| TASK DESCRIPTION |
Count every line in the data that contains the word "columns", then report that number alone.

| DATA SEGMENT |
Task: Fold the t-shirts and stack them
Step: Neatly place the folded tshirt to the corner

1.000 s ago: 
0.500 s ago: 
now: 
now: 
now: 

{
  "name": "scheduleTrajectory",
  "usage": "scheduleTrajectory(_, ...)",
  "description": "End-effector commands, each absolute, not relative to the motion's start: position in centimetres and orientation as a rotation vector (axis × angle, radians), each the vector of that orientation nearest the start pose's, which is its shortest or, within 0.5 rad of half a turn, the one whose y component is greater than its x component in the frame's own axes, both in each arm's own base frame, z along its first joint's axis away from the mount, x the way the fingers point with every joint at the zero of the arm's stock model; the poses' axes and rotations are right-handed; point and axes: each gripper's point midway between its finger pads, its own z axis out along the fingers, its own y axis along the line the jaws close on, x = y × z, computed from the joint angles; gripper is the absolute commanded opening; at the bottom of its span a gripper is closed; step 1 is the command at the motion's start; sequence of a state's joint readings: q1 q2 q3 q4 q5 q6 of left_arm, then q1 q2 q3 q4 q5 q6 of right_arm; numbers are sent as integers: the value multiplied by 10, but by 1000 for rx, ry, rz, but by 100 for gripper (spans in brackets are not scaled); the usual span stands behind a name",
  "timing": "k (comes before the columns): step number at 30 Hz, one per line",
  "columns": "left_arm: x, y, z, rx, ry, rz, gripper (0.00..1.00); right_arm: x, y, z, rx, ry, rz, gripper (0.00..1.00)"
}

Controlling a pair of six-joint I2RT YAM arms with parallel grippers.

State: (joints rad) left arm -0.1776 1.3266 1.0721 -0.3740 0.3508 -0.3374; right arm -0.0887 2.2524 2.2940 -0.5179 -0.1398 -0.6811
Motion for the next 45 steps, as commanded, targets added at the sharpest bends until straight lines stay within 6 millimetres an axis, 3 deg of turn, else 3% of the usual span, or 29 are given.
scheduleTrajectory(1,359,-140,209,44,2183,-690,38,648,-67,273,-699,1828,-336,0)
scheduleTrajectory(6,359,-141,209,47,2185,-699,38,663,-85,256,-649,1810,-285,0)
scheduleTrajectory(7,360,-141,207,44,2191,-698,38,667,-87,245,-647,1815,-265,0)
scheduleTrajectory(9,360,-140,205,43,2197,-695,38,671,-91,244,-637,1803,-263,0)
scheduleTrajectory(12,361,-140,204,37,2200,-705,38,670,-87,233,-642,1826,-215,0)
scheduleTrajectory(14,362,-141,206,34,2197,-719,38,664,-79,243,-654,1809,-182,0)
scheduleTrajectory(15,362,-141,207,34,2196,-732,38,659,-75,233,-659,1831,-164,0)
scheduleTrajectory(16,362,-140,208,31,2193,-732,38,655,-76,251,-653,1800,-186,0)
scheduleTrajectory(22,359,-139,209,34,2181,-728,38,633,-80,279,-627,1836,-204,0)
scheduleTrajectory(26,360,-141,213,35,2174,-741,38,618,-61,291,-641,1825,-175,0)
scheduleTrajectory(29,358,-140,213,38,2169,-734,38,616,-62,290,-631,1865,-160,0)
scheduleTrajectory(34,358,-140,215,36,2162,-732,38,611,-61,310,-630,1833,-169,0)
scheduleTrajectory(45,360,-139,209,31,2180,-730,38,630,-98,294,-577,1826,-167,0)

| RESPONSE |
2